• [Work request] Would you repeat each line below exactly, without the pictures?

• [Extracted records]
==*==

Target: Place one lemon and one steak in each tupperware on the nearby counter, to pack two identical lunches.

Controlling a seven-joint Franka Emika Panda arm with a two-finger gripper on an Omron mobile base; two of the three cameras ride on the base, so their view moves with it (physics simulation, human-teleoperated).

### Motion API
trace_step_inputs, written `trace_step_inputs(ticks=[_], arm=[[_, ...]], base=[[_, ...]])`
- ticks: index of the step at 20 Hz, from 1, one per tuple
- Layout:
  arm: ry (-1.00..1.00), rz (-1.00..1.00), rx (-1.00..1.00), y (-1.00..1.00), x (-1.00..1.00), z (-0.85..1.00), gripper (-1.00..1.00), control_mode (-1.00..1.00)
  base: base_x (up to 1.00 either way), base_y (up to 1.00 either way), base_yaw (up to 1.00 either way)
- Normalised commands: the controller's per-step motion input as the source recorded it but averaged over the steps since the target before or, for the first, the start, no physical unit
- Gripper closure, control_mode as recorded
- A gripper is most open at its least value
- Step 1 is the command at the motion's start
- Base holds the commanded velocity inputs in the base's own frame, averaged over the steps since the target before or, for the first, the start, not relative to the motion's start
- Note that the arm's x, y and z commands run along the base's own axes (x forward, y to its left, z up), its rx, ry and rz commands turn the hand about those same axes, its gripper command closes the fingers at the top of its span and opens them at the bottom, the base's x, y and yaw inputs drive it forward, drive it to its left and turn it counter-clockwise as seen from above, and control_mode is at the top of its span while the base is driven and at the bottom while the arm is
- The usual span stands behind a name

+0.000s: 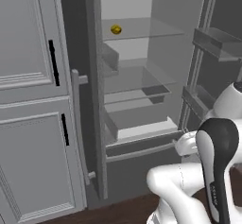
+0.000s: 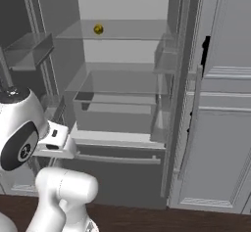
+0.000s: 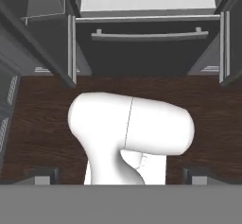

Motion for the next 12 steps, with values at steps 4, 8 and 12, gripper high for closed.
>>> trace_step_inputs(ticks=[4,8,12], arm=[[0.00,0.00,0.00,0.00,0.00,0.00,-1.00,1.00],[0.00,0.00,0.00,0.00,0.00,0.00,-1.00,1.00],[0.00,0.00,0.00,0.00,0.00,0.00,-1.00,1.00]], base=[[0.87,-0.38,0.00],[0.06,-0.39,0.02],[0.01,-0.16,0.02]])
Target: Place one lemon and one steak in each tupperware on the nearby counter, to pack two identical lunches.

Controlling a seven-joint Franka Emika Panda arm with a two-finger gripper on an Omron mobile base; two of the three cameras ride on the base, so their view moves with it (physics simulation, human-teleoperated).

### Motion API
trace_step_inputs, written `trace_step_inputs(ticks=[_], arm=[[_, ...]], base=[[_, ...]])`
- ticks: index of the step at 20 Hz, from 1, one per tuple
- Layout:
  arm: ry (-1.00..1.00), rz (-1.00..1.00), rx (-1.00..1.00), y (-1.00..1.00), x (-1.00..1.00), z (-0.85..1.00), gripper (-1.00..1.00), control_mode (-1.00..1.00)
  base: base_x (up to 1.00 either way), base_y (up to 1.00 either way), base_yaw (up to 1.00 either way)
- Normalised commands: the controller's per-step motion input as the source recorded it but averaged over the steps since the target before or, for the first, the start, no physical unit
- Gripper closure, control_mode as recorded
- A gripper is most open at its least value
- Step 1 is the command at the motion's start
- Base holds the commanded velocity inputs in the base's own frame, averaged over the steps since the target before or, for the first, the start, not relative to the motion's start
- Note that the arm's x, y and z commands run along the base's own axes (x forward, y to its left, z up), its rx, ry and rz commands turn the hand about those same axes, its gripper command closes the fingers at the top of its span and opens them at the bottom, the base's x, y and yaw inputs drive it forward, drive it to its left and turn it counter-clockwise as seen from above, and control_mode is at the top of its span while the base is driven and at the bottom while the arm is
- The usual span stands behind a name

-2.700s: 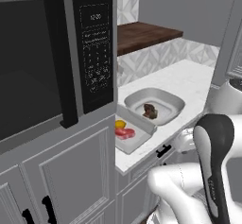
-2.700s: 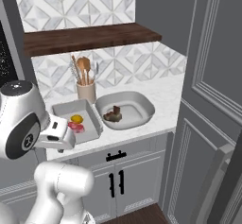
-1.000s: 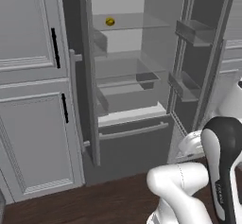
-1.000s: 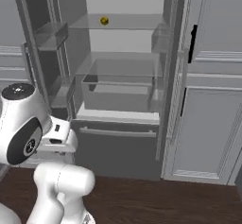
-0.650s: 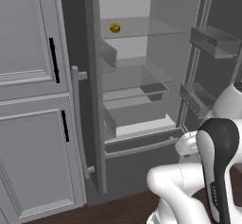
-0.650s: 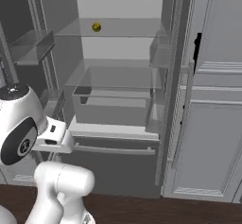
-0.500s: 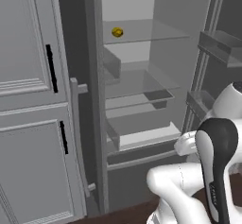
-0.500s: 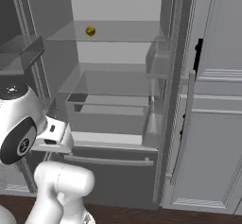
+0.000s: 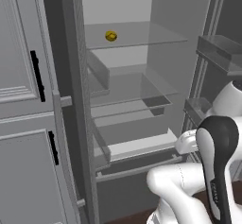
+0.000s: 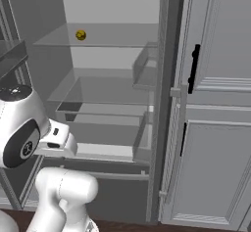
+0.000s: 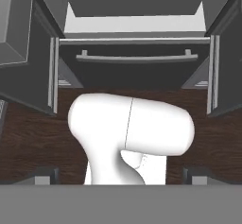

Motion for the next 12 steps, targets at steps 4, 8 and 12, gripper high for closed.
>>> trace_step_inputs(ticks=[4,8,12], arm=[[0.00,0.00,0.00,0.00,0.00,0.00,-1.00,1.00],[0.00,0.00,0.00,0.00,0.00,0.00,-1.00,1.00],[0.00,0.00,0.00,0.00,0.00,0.00,-1.00,1.00]], base=[[0.57,0.00,0.04],[0.59,0.00,0.04],[0.05,0.00,0.00]])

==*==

• [Problem solution]
Target: Place one lemon and one steak in each tupperware on the nearby counter, to pack two identical lunches.

Controlling a seven-joint Franka Emika Panda arm with a two-finger gripper on an Omron mobile base; two of the three cameras ride on the base, so their view moves with it (physics simulation, human-teleoperated).

### Motion API
trace_step_inputs, written `trace_step_inputs(ticks=[_], arm=[[_, ...]], base=[[_, ...]])`
- ticks: index of the step at 20 Hz, from 1, one per tuple
- Layout:
  arm: ry (-1.00..1.00), rz (-1.00..1.00), rx (-1.00..1.00), y (-1.00..1.00), x (-1.00..1.00), z (-0.85..1.00), gripper (-1.00..1.00), control_mode (-1.00..1.00)
  base: base_x (up to 1.00 either way), base_y (up to 1.00 either way), base_yaw (up to 1.00 either way)
- Normalised commands: the controller's per-step motion input as the source recorded it but averaged over the steps since the target before or, for the first, the start, no physical unit
- Gripper closure, control_mode as recorded
- A gripper is most open at its least value
- Step 1 is the command at the motion's start
- Base holds the commanded velocity inputs in the base's own frame, averaged over the steps since the target before or, for the first, the start, not relative to the motion's start
- Note that the arm's x, y and z commands run along the base's own axes (x forward, y to its left, z up), its rx, ry and rz commands turn the hand about those same axes, its gripper command closes the fingers at the top of its span and opens them at the bottom, the base's x, y and yaw inputs drive it forward, drive it to its left and turn it counter-clockwise as seen from above, and control_mode is at the top of its span while the base is driven and at the bottom while the arm is
- The usual span stands behind a name

+0.000s: 
+0.000s: 
+0.000s: 

Motion for the next 12 steps, with values at steps 4, 8 and 12, gripper high for closed.
>>> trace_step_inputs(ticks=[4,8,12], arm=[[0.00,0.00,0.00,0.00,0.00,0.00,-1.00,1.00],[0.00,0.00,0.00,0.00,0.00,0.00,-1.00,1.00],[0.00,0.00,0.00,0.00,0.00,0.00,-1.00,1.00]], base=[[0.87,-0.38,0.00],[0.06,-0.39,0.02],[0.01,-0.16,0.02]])
Target: Place one lemon and one steak in each tupperware on the nearby counter, to pack two identical lunches.

Controlling a seven-joint Franka Emika Panda arm with a two-finger gripper on an Omron mobile base; two of the three cameras ride on the base, so their view moves with it (physics simulation, human-teleoperated).

### Motion API
trace_step_inputs, written `trace_step_inputs(ticks=[_], arm=[[_, ...]], base=[[_, ...]])`
- ticks: index of the step at 20 Hz, from 1, one per tuple
- Layout:
  arm: ry (-1.00..1.00), rz (-1.00..1.00), rx (-1.00..1.00), y (-1.00..1.00), x (-1.00..1.00), z (-0.85..1.00), gripper (-1.00..1.00), control_mode (-1.00..1.00)
  base: base_x (up to 1.00 either way), base_y (up to 1.00 either way), base_yaw (up to 1.00 either way)
- Normalised commands: the controller's per-step motion input as the source recorded it but averaged over the steps since the target before or, for the first, the start, no physical unit
- Gripper closure, control_mode as recorded
- A gripper is most open at its least value
- Step 1 is the command at the motion's start
- Base holds the commanded velocity inputs in the base's own frame, averaged over the steps since the target before or, for the first, the start, not relative to the motion's start
- Note that the arm's x, y and z commands run along the base's own axes (x forward, y to its left, z up), its rx, ry and rz commands turn the hand about those same axes, its gripper command closes the fingers at the top of its span and opens them at the bottom, the base's x, y and yaw inputs drive it forward, drive it to its left and turn it counter-clockwise as seen from above, and control_mode is at the top of its span while the base is driven and at the bottom while the arm is
- The usual span stands behind a name

-2.700s: 
-2.700s: 
-1.000s: 
-1.000s: 
-0.650s: 
-0.650s: 
-0.500s: 
-0.500s: 
+0.000s: 
+0.000s: 
+0.000s: 

Motion for the next 12 steps, targets at steps 4, 8 and 12, gripper high for closed.
>>> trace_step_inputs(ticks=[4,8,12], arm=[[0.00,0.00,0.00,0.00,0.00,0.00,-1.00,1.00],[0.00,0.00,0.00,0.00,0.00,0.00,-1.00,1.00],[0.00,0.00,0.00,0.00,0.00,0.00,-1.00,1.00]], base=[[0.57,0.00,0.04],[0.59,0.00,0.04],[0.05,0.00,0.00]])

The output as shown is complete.